Did the young Shakespeare see private performances of travelling players?

Did the young Shakespeare see private performances of travelling players?


During Shakespeare’s lifetime, players were required to operate under the patronage of noblemen who would request permission for their company of players to perform at different towns and cities outside London. A warrant, signed by the Duke of Lennox on 14 October 1604, is an example of such a request. It is addressed to ‘all Mayors, Justices of Peace, Sheriffs, Bailiffs, Constables and all other [of] His Highness’ officers and loving subjects to whom it shall or may in any wise appertain’:

Sir, I am given to understand that you have forbidden the company of players that call themselves mine the exercise of their plays. I pray you to forbear any such course against them, and seeing they have my licence, to suffer them to continue the use of their plays, and until you receive other signification from me or them, to afford them your favour and assistance. And so I bid you heartily farewell…Your loving friend, Lennox.
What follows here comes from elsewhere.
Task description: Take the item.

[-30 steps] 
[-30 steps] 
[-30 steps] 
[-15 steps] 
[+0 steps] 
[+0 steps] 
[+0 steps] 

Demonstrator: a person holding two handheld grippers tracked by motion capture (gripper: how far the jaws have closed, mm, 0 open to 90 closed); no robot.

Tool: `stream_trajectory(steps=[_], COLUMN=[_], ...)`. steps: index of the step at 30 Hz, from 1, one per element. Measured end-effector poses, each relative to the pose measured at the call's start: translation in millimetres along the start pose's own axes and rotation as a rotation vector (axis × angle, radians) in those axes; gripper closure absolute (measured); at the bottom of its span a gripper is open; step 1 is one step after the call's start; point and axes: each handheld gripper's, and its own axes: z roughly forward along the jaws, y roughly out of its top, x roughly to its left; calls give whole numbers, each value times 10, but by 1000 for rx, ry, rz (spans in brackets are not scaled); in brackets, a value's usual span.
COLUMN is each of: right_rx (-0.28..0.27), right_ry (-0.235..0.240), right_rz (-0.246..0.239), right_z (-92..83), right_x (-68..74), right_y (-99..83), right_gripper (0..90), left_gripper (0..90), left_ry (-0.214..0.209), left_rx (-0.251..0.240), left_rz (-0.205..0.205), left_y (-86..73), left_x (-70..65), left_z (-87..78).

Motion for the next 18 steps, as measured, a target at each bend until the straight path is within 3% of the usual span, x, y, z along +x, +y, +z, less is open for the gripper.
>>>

John Shakespeare held numerous positions of authority in the newly-formed town council at Stratford-upon-Avon before William Shakespeare was born and when he was a young boy. When Shakespeare was four years old, his father was elected to be bailiff and held the highest office in the town. One of his jobs during these years was to license travelling players when they visited Stratford. Perhaps John Shakespeare also took his young son, William, to some of the performances given by travelling players before the Stratford town council. If so, it would have made a lasting impression on him. In 1637, a man recalled an acting troupe which visited Gloucester and performed for the town council when he was a boy. His recollection shows how deep an impression this had on him and we can assume seeing visiting players perform for the town council would have made a similarly strong impression on the young Shakespeare:

…when players of interludes come to town, they first attend the mayor, to inform him what nobleman’s servants they are, and so to get licence for their public playing: and if the mayor like the actors, or would show respect to their lord and master, he appoints them to play their first play before himself, and the aldermen and common council of the city: and that is called the mayor’s play, where everyone that will comes in without money, the mayor giving the players a reward as he thinks fit, to show respect unto them. At such a play my father took me with him, and made me stand between his legs, as he sat upon one of the benches, where we saw and heard very well.